La suite est bien connue: les tensions ne se sont pas apaisées. A peine deux ans plus tard, la presse, cette grande coprophage toujours prête à se vautrer aux pieds des assassins et marchands de canons, a monté en épingle les silences d’une dépêche, enfiévrant les foules avec son tapage. Le cabinet déclare la guerre à la Prusse “d’un coeur léger”, la France, Puissance dominante, a attaqué la Prusse, puissance ascendante, et a perdu. Le Femto-poléon finit prisonnier de guerre puis destitué. Après les combats réguliers, la guerre civile lacère la population de Paris, remplissant bagnes et fosses communes à raz bord. L’Alsace et la Lorraine changent de main et de maîtres pour un temps… plusieurs fois. Des générations grandissent les tympans ensanglantés par le vacarme du patriotisme revanchard, longuement apprêtées, ficelées et farcies pour la prochaine – mais certainement pas la dernière – boucherie: notre monde actuel se révélant peu à peu dans la course au goût du sang et du mensonge.
Bismarck fera proclamer l’Empire Allemand à Versailles, le pays connaîtra son unification douanière puis monétaire avec le marc-or – Louis B. en sera l’un des principaux artisans – la crise débutant en 1873 dévastera les idées les plus optimistes.
L’alliance de Bismarck avec les national-libéraux tiendra quelques années, notamment au cours de la Kulturkampf contre l’église Catholique, puis les bricolages politiques circonstanciels attireront le chancelier vers d’autres horizons et anciens adversaires, entre prototypes d’assurance-accidents et invalidité, impérialisme, colonies, lois anti-socialistes (largement contre-productives), voire “socialisme d’état”. Au fond, comme le veut le vieux adage, moyennant soixante années de carrière politique il n’y a pratiquement personne avec qui il n’ait fricoté.
Le parti national-liberal lui-même se délitera. Les aspirations démocratiques allemandes suivront le même chemin. On comprend d’après le tableau que nous dresse Louis B. : isolée de l’influence de la France par les couches toujours plus épaisses de discours nationalistes et impérialistes, la démocratie allemande va s’étioler et péricliter bien en deçà de ses aspirations initiales.

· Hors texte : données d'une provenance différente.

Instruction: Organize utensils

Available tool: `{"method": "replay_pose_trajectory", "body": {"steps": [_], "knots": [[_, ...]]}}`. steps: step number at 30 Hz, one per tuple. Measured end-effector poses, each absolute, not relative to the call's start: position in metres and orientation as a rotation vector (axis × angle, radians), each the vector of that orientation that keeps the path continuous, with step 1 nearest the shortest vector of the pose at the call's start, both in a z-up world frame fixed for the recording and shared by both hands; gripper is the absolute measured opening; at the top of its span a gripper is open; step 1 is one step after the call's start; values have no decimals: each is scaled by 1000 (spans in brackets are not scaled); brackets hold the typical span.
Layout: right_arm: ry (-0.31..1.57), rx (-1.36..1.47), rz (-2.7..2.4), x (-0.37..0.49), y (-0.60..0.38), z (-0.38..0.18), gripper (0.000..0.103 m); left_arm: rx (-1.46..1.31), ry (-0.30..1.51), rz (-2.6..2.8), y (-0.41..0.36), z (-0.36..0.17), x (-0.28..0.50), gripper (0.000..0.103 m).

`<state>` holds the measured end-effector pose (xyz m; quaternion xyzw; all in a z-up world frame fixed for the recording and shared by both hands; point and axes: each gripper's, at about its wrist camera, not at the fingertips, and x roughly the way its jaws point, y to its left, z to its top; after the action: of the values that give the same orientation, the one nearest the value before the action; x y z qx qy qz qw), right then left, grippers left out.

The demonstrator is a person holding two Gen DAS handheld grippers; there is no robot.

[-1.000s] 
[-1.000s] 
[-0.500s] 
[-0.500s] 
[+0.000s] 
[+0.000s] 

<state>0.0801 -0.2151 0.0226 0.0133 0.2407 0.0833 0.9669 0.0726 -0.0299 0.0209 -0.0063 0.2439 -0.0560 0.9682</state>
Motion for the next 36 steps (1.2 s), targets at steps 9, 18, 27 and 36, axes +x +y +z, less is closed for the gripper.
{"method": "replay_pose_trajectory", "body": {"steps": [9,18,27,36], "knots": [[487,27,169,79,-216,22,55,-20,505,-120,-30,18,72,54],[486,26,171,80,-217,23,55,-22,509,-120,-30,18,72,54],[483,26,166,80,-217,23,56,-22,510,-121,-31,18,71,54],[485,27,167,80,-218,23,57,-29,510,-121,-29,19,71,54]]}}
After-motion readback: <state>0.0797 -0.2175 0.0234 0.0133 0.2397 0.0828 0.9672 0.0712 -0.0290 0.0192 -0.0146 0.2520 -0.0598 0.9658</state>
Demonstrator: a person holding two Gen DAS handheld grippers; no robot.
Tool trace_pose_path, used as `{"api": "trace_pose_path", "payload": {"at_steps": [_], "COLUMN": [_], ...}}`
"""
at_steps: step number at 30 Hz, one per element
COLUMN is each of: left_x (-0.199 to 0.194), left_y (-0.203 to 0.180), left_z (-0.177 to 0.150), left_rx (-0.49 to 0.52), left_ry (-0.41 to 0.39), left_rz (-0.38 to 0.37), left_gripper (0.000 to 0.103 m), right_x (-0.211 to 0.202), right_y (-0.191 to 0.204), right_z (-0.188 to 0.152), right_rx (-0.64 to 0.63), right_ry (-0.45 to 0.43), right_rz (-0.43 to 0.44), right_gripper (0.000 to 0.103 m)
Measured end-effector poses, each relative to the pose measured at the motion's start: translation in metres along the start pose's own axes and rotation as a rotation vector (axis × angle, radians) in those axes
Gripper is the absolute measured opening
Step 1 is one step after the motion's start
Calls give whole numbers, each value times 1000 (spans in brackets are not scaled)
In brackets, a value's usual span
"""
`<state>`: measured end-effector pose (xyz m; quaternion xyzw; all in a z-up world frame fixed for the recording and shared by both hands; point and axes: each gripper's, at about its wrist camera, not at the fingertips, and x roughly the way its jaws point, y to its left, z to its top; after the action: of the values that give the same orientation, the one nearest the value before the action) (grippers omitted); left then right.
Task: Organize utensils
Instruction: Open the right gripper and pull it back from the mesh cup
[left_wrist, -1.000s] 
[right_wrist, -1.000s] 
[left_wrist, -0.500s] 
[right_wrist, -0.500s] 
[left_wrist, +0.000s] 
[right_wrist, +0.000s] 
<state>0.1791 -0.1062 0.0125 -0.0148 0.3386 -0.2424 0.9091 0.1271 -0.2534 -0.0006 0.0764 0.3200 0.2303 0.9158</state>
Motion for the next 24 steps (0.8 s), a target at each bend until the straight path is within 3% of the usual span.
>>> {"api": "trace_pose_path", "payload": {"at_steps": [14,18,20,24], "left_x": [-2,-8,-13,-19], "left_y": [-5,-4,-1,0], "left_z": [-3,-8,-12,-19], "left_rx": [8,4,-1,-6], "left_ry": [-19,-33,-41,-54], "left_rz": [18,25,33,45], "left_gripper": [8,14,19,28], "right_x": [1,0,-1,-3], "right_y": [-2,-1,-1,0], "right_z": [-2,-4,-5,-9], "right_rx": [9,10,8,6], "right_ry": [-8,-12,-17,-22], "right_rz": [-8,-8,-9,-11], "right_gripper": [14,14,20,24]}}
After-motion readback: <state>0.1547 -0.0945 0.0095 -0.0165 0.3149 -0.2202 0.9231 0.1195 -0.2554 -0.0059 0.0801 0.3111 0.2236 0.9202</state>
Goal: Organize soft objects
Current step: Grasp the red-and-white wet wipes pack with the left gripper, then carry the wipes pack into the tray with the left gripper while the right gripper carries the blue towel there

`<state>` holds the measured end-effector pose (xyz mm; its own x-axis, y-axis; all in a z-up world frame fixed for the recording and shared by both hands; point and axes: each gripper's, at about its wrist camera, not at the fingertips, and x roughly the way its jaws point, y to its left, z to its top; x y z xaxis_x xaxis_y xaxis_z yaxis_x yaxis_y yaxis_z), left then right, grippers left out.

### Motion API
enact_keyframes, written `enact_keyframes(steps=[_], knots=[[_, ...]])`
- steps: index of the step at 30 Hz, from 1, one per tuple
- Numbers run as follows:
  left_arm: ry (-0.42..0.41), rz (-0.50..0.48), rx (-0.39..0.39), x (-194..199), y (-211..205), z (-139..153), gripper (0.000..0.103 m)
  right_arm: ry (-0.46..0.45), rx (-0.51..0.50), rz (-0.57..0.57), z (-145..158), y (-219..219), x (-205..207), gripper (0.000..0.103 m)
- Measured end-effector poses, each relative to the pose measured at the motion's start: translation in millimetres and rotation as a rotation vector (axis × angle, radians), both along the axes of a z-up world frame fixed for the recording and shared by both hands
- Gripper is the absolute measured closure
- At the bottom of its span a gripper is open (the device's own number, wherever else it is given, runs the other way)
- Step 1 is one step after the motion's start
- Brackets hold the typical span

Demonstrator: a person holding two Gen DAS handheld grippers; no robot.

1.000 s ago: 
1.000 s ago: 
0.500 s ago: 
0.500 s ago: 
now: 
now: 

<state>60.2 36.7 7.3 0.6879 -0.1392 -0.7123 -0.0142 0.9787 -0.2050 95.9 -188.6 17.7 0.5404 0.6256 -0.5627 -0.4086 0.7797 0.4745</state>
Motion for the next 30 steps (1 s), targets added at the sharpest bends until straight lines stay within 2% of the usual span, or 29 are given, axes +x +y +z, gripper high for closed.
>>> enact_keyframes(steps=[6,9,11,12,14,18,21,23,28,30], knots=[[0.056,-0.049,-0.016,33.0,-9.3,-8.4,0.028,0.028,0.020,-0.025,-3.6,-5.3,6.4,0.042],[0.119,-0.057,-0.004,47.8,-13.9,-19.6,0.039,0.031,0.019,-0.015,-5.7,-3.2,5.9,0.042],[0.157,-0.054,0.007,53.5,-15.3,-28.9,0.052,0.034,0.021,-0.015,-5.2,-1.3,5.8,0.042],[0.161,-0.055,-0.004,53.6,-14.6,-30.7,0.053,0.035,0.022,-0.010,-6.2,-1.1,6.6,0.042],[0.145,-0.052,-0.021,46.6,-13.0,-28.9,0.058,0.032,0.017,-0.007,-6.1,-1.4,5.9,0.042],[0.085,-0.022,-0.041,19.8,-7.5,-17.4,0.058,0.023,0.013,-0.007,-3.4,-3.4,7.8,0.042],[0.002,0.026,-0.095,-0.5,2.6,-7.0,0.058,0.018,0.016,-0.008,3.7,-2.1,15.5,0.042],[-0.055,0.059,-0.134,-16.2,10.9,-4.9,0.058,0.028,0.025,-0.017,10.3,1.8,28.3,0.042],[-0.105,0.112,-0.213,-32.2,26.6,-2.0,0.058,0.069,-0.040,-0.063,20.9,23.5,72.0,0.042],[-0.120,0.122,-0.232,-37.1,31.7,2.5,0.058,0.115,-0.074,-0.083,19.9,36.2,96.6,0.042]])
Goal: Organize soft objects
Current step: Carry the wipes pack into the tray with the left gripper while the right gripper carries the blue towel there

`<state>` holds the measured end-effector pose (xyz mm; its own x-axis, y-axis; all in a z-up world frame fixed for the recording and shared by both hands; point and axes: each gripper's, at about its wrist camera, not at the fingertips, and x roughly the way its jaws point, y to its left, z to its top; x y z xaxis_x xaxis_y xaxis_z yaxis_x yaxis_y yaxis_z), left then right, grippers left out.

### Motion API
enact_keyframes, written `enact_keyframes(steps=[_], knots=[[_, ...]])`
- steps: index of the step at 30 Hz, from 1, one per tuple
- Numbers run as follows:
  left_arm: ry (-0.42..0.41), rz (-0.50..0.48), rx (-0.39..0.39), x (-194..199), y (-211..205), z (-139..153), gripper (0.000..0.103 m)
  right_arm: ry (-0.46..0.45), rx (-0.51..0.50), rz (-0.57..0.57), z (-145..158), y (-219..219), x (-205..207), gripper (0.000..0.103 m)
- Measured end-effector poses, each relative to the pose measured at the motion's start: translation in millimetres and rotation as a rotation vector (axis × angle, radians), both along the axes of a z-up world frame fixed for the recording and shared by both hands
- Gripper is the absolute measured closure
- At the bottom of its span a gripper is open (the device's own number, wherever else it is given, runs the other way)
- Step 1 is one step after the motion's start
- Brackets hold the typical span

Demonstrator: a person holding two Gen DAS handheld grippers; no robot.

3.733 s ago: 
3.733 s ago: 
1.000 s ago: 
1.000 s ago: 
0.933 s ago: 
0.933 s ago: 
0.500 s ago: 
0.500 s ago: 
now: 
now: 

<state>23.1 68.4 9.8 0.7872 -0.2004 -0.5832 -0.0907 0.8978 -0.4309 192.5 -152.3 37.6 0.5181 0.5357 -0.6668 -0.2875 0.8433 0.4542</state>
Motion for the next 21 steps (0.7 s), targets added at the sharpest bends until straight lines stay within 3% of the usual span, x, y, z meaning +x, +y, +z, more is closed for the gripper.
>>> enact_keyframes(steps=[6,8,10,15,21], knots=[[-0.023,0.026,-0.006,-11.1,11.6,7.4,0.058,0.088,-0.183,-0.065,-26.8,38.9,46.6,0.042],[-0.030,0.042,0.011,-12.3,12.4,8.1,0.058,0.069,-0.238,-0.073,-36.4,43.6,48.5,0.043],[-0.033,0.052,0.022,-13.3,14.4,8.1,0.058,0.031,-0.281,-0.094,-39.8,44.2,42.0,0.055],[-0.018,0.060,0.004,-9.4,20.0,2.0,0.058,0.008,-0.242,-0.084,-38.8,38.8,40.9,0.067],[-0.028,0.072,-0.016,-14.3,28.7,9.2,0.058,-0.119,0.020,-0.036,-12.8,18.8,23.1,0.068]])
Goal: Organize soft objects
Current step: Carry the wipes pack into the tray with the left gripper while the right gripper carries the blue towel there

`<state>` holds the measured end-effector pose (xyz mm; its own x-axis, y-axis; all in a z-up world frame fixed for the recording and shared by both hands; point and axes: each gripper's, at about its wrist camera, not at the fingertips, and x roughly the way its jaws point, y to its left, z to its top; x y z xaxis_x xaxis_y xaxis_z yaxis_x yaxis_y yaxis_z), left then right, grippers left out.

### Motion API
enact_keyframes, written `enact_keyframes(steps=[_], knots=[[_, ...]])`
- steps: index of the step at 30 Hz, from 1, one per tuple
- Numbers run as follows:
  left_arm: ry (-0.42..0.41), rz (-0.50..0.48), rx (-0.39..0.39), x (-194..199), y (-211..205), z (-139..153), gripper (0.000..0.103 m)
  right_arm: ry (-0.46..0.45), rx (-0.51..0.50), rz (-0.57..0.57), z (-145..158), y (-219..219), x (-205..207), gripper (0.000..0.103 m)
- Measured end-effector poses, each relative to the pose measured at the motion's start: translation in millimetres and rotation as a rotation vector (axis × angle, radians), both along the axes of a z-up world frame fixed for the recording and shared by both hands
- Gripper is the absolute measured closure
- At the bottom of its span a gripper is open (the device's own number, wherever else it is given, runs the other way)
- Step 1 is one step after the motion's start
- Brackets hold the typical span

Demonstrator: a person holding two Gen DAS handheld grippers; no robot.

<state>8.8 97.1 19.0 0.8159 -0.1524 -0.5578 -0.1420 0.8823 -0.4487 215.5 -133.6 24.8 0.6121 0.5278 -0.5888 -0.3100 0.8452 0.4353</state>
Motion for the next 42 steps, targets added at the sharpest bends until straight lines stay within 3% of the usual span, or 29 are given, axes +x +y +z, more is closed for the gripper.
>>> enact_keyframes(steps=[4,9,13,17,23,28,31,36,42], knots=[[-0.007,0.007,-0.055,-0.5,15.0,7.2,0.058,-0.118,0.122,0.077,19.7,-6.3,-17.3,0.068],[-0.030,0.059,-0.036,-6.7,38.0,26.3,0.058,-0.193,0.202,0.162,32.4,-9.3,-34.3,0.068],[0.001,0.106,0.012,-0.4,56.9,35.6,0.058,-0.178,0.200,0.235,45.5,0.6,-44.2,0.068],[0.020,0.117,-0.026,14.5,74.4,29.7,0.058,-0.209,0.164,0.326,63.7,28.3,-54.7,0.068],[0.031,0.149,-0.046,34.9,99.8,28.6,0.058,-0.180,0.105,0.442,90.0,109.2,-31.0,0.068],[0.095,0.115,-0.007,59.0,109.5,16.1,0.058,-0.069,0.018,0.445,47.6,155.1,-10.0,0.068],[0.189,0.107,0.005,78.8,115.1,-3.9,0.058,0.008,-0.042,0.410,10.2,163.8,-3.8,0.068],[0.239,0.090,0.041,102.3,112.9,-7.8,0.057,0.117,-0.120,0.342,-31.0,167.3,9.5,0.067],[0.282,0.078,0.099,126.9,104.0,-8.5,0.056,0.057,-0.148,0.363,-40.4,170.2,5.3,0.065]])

On peut rêver d’une histoire parallèle avec l’ébauche d’une cohabitation pacifique renforçant les aspects démocratiques plutôt que militaristes, darwinistes et néo-féodaux, aboutissant à une alliance Franco-Allemande: comme la face de l’Europe, mais aussi celle du moyen-orient, en auraient été changées! Combien de vies auraient été préservées des boucheries, exactions et famines…
A l’heure où la Deutsche Bank, autre création de Ludwig B., agonise sous le poids des affaires frelatées, chantages et dérivés pourris, à l’heure où certains capitaines d’industrie semblent redécouvrir les mérites du néo-féodalisme (2), de la censure, du contrôle par les dettes et les famines, cette perspective devrait prêter à réflexion et action. De toute urgence.
(1) voir par exemple: http://www.mlwerke.de/me/me14/me14_570.htm et pour le commentaire: https://philosophersmag.com/opinion/30-karl-marx-s-radical-antisemitism
(2) C’est le “les citoyens de XXXX vont devoir choisir… entre prospérité et démocratie” articulé en public par le PDG de Nestlé vers le début des années 2000. Avec le recul suffisant, on peut même retrancher les deux options de ce prédicat.